[Dataset items]
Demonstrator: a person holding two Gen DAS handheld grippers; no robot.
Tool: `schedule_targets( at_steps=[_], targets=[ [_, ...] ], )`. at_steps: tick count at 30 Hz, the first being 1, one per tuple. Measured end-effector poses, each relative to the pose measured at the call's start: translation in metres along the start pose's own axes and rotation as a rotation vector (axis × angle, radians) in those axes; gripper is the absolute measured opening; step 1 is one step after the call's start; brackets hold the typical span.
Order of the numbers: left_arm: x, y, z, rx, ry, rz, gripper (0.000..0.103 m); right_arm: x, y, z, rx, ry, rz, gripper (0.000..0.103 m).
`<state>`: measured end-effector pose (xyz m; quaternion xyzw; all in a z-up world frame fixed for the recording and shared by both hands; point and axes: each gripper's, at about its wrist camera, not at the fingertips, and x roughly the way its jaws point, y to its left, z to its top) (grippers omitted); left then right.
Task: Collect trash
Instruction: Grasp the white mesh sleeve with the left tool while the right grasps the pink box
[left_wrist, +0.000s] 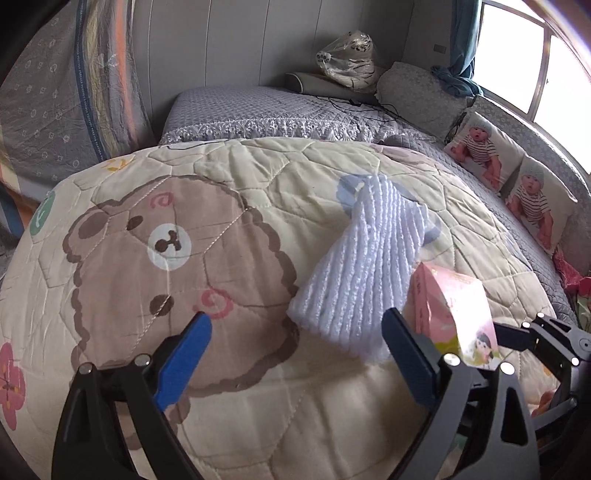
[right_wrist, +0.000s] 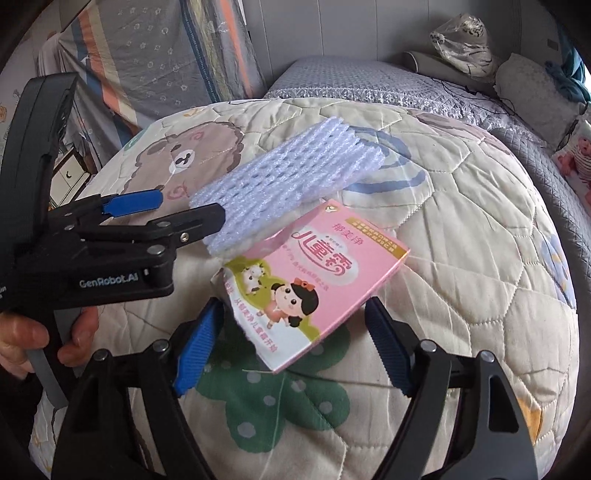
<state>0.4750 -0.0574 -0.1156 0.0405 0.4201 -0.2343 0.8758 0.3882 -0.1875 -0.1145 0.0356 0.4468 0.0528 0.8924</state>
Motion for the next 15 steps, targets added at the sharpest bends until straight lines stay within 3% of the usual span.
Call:
schedule_targets(
  at_steps=[5, 7, 11, 12, 13, 15],
  targets=[
    [0.025, -0.003, 0.017, -0.012, 0.041, -0.003, 0.072, 0.004, -0.008, 0.003, 0.022, 0.011, 0.01, 0.048],
    [0.032, -0.007, 0.022, 0.0, 0.048, -0.005, 0.064, 0.004, -0.009, 0.004, 0.017, 0.007, 0.008, 0.032],
    [0.039, -0.018, 0.027, 0.022, 0.061, -0.028, 0.033, 0.009, -0.015, 0.007, 0.046, 0.022, 0.025, 0.022],
    [0.038, -0.02, 0.027, 0.025, 0.057, -0.029, 0.027, 0.009, -0.017, 0.008, 0.057, 0.022, 0.032, 0.019],
    [0.038, -0.022, 0.029, 0.026, 0.05, -0.036, 0.023, 0.009, -0.017, 0.009, 0.063, 0.016, 0.035, 0.01],
    [0.033, -0.022, 0.032, 0.017, 0.029, -0.043, 0.011, 0.004, -0.019, 0.01, 0.069, -0.004, 0.045, 0.007]
  ],
)
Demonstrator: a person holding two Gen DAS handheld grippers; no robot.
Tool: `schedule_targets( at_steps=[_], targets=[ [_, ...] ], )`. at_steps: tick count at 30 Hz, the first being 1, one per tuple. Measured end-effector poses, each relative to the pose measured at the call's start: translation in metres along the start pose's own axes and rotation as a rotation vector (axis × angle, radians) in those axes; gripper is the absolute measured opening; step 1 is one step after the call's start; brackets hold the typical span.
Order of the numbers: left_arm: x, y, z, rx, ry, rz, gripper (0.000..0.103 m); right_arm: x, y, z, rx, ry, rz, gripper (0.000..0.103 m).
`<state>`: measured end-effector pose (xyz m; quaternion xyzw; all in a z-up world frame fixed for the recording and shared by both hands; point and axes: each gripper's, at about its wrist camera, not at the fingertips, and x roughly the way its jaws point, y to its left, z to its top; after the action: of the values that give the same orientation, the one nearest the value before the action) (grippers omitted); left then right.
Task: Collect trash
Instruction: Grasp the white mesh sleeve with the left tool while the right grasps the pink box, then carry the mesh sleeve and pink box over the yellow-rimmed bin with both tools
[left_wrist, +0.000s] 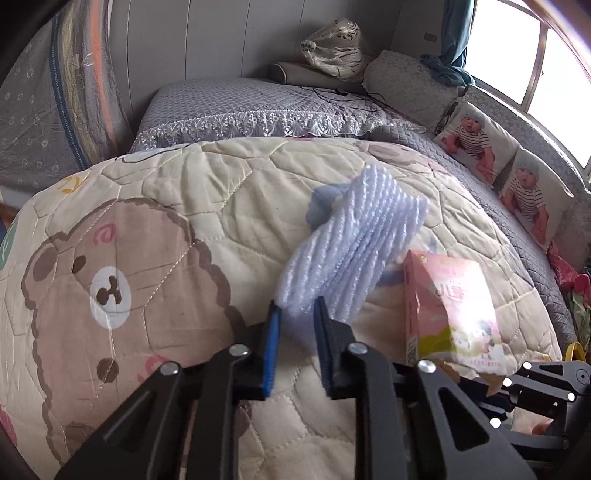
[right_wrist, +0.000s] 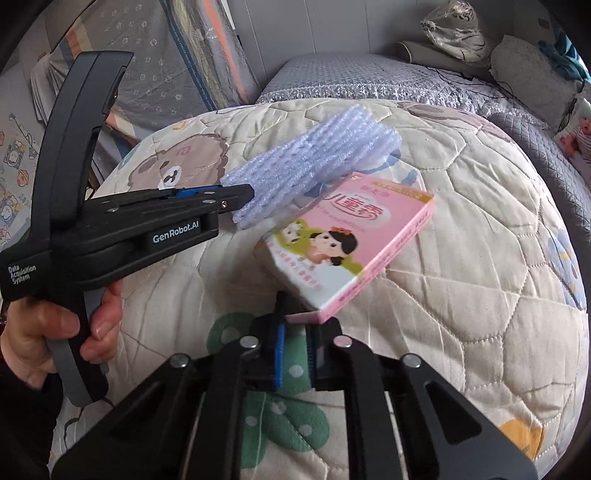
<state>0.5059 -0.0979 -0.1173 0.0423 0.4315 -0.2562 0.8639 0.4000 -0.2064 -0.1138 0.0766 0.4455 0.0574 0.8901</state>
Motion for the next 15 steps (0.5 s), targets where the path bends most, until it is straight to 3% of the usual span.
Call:
schedule_targets(
  at_steps=[15],
  targets=[
    [-0.045, 0.006, -0.005, -0.063, -0.113, -0.023, 0.007, -0.049, -0.001, 0.0, -0.039, -0.088, -0.002, 0.003]
  ],
)
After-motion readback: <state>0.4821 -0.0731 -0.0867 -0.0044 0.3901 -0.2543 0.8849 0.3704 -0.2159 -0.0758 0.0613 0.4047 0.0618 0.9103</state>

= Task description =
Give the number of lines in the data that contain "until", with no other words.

= Answer box =
2